M&A’s Persistent Presence

In July, Clarivate announced that it was acquiring CPA Global, its biggest acquisition to date, in an all-stock transaction. Clarivate’s share price has more than doubled since it listed on the NYSE in 2019 through a special purpose acquisition company (SPAC), highlighting the potential disruption SPACs could cause in reshaping market segments within our industry if others choose to replicate Clarivate’s model. We predict more SPACS in 2021.

Salesforce snatched up massively popular, white-hot Slack, benefitting from the huge pivot this year to work-from-anywhere. It will use Slack as the interface to its enterprise platform, which now becomes a combination of enterprise workflow, productivity, communications, and collaboration. It’s a shot across the bow of Microsoft in what is really a two-horse race in the enterprise.
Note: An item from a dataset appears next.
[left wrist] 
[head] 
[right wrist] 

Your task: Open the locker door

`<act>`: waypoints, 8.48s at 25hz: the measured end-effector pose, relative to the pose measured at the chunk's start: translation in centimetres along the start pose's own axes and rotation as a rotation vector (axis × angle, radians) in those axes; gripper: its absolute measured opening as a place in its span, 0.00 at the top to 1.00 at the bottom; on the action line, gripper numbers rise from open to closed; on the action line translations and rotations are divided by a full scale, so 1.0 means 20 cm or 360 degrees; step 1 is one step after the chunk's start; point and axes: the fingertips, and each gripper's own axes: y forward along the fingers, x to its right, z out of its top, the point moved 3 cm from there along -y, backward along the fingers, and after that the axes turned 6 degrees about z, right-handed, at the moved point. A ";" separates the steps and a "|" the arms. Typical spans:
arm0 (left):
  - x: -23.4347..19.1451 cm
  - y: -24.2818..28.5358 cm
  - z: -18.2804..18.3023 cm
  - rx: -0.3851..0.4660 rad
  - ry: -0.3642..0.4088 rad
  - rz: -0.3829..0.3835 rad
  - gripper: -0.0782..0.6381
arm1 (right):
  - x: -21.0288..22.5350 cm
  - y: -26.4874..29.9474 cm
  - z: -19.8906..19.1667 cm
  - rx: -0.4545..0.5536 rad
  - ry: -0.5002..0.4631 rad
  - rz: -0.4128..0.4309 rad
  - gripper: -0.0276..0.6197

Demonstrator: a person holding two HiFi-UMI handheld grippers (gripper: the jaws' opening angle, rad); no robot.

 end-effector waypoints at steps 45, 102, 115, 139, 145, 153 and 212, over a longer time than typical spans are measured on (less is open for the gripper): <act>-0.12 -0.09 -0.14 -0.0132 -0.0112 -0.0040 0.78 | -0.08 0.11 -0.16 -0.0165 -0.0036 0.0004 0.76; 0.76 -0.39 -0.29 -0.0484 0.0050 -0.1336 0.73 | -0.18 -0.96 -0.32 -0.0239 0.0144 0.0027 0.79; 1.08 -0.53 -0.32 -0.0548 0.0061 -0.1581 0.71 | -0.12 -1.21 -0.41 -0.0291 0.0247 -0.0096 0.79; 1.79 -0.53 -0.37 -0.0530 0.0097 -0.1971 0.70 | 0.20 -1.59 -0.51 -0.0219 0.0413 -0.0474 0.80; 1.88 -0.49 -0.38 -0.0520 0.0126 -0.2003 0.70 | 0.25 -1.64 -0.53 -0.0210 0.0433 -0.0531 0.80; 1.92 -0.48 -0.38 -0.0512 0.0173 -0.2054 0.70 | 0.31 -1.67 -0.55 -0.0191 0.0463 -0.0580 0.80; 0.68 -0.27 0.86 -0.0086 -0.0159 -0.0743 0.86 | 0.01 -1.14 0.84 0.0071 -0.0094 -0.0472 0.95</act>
D&B Bought Orb Intelligence and Bisnode. The Orb Intelligence deal helps D&B fill out its identity resolution strategy with both online and offline data validation. The Bisnode deal helps it expand geographically by acquiring a close and trusted partner. Both acquisitions align to three of the five tenets of D&Bs growth strategy: developing innovative solutions (Orb), expanding presence in international markets (Bisnode), and winning new clients in targeted markets (both).
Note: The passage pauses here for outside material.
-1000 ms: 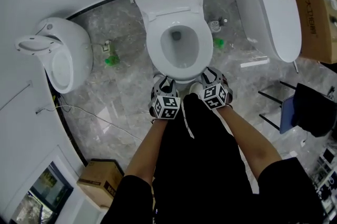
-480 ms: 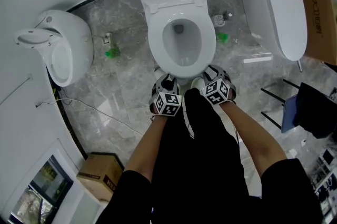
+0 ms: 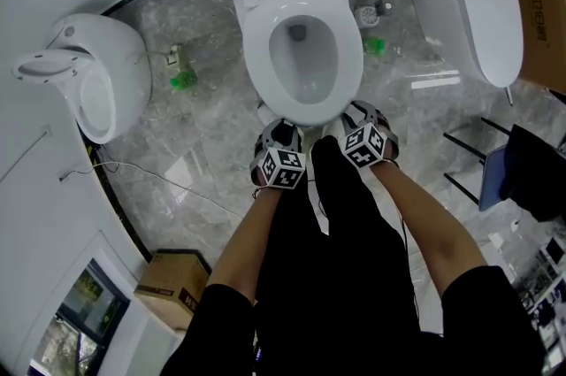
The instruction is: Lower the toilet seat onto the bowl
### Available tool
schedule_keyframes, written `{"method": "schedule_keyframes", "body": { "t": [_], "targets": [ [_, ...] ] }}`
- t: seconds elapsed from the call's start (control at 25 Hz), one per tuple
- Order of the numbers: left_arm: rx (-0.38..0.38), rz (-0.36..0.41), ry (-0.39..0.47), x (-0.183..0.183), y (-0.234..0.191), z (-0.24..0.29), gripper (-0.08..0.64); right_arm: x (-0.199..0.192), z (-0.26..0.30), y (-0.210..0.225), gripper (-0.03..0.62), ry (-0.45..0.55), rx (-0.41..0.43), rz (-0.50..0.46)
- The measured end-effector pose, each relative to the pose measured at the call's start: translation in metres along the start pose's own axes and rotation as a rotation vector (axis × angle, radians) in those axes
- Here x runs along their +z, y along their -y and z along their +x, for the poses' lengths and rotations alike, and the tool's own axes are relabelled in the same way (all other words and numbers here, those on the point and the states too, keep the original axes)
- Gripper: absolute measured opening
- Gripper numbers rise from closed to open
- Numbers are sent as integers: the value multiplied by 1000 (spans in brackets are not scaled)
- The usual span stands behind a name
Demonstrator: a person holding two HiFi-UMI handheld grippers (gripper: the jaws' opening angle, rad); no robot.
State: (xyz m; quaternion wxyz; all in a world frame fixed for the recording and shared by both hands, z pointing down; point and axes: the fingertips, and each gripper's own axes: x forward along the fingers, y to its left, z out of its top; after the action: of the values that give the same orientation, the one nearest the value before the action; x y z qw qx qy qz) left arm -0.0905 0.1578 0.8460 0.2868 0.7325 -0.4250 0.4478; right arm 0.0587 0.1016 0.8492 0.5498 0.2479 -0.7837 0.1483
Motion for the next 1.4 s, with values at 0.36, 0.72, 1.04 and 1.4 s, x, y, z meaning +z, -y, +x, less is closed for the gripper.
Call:
{"method": "schedule_keyframes", "body": {
  "t": [0.36, 0.72, 1.04, 1.4],
  "targets": [
    [-71, -34, 12, -30, 10, 35, 127, -29, 39, -12, 163, -38, 16, 20],
    [-116, -44, 23, -55, 18, 70, 120, -56, 78, -20, 163, -60, 17, 47],
    [-127, -73, 8, -74, 19, 101, 115, -73, 113, -25, 162, -63, 15, 112],
    [-131, -143, -25, -90, 20, 130, 115, -85, 143, -42, 150, -34, 31, 145]
  ]
}}
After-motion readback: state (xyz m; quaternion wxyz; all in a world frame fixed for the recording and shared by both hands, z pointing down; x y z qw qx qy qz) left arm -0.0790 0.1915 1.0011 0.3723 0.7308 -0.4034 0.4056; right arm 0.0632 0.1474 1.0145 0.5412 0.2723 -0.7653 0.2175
Of course, the mega-deal of the year was the merger between S&P Global and IHS Markit, with competitive implications for the data and analytics business.

All this activity proves that data valuations will continue to soar with the advent of analytics and machine learning, given the ability of data analytics to create new categories of insight. Look for data suppliers to continue to sell to analytics providers — with soaring valuations going with them.

Regulatory Action

The regulators eventually caught up. The California Privacy Protection Act kicked in. The FTC and 46 states filed lawsuits against Facebook, and Google finally did the right thing by joining Apple to stop X-Mode from collecting location data from users’ phones, proving that while privacy is a thing of the past, it will continue as a hot button issue as the unfettered power of the big platforms finally gets attention. Look for more regulation and lawsuits in 2021.

More innovation, more M&A, and more emphasis on learning and new modalities of delivery. The move to open, the importance of data — it’s all the fuel that powers the next generation of industry developments.

Out with the old, in with the new. 2021 — we’re so happy you’re here!